How we measure costs impacts outcomes more than we think, suggests David Read, founder and chairman, Prestige Purchasing

For the most part we all love to simplify things. Making the challenges we face easier to understand and communicate is a key part of the CEO’s toolkit, essential in making incisive decisions that improve performance quickly.

As intelligent humans, as we gain more experience, we accumulate increasing numbers of ‘ways of looking at things’ that have been successful for us in the past and provide us with the key ingredients of the recipe for good decision-making.

But these paradigms can trip us up too. For example, our sector is dominated by gross margin as a measure (sales less cost of sales) of efficiency, and this is often seen as the key yardstick for the performance of cost management.

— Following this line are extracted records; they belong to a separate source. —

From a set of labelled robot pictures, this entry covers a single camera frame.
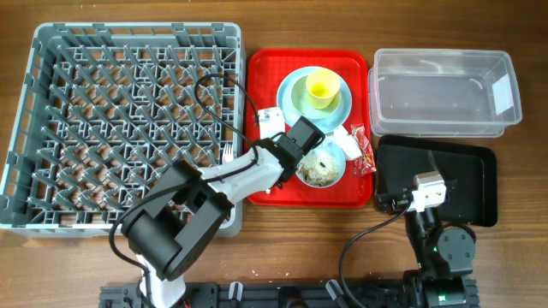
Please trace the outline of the rice and food scraps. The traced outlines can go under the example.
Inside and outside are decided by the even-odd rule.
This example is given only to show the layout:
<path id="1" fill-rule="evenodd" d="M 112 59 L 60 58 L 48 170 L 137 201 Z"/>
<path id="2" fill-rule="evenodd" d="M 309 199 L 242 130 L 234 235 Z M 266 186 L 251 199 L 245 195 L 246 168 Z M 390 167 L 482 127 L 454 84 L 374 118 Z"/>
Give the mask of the rice and food scraps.
<path id="1" fill-rule="evenodd" d="M 313 150 L 303 157 L 296 174 L 311 187 L 327 187 L 338 178 L 338 163 L 327 150 Z"/>

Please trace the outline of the yellow plastic cup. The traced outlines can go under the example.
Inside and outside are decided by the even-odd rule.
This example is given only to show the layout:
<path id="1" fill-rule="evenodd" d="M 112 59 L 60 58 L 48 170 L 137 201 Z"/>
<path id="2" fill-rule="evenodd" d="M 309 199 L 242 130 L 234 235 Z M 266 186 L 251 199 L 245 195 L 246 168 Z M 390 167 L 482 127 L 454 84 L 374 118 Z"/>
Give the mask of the yellow plastic cup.
<path id="1" fill-rule="evenodd" d="M 325 109 L 338 94 L 341 81 L 334 71 L 318 68 L 312 71 L 305 81 L 309 104 L 317 109 Z"/>

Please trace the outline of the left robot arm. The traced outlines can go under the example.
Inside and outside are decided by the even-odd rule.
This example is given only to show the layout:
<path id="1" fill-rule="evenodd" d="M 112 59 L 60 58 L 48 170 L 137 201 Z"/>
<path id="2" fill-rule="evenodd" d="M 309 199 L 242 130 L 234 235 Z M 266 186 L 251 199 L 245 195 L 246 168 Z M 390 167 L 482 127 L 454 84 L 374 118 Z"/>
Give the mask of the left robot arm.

I would argue instead that as a means of taking corrective action on cost it’s almost totally meaningless. Gross margin is the combined outcome of the volume of customers, the prices we charge, the level of waste in production, and the cost of inbound ingredients. Yet many operators I speak with don’t view margin through the lens of these measures.

In the past couple of months I have asked pretty much every operator I have met (excluding our clients) what the level of inflation on inbound food and drink is in their business. Every answer provided examples of large increases in price for specific products or action being taken to mitigate supplier cost increases, but only one was able to give me an actual number for their food inflation.

Almost every hospitality business has a core list of products which are bought all of the time and constitute a core basket of goods. So, it’s not difficult to create a weighted basket to determine the level of inflation – so that performance can be monitored against market level indicators such as the Foodservice Price Index (FPI). This becomes even more helpful when inflation is then measured by product category, and even by supplier. Measure it, compare it to the whole market, and then manage it – is the simple key to success.

If gross margin is the prevailing current paradigm in food and drink, it’s particularly ironic that inbound cost inflation seems to be the prevailing paradigm in energy. Every CEO seems able to articulate their increase in gas and electricity costs year-on-year, but when I question the level of reductions achieved on consumption in their business the numbers are not generally at their fingertips.

Buying energy well is of course critical, but spending huge sums of cash on energy that doesn’t add value to the operation is surely an unaffordable waste in the current environment.

In the pursuit of simplicity some operators are now working with third parties who provide funding for intensive energy volume reduction programmes and amortise the cash investment into the price of utilities. The outcomes appear encouraging and may provide a route to more moderate times in the years ahead.

But above all in my view, the creation of new paradigms through really clear critical thinking about what gets measured, linked to a focused review of performance and correction, may well be the key to survival in the months and years ahead.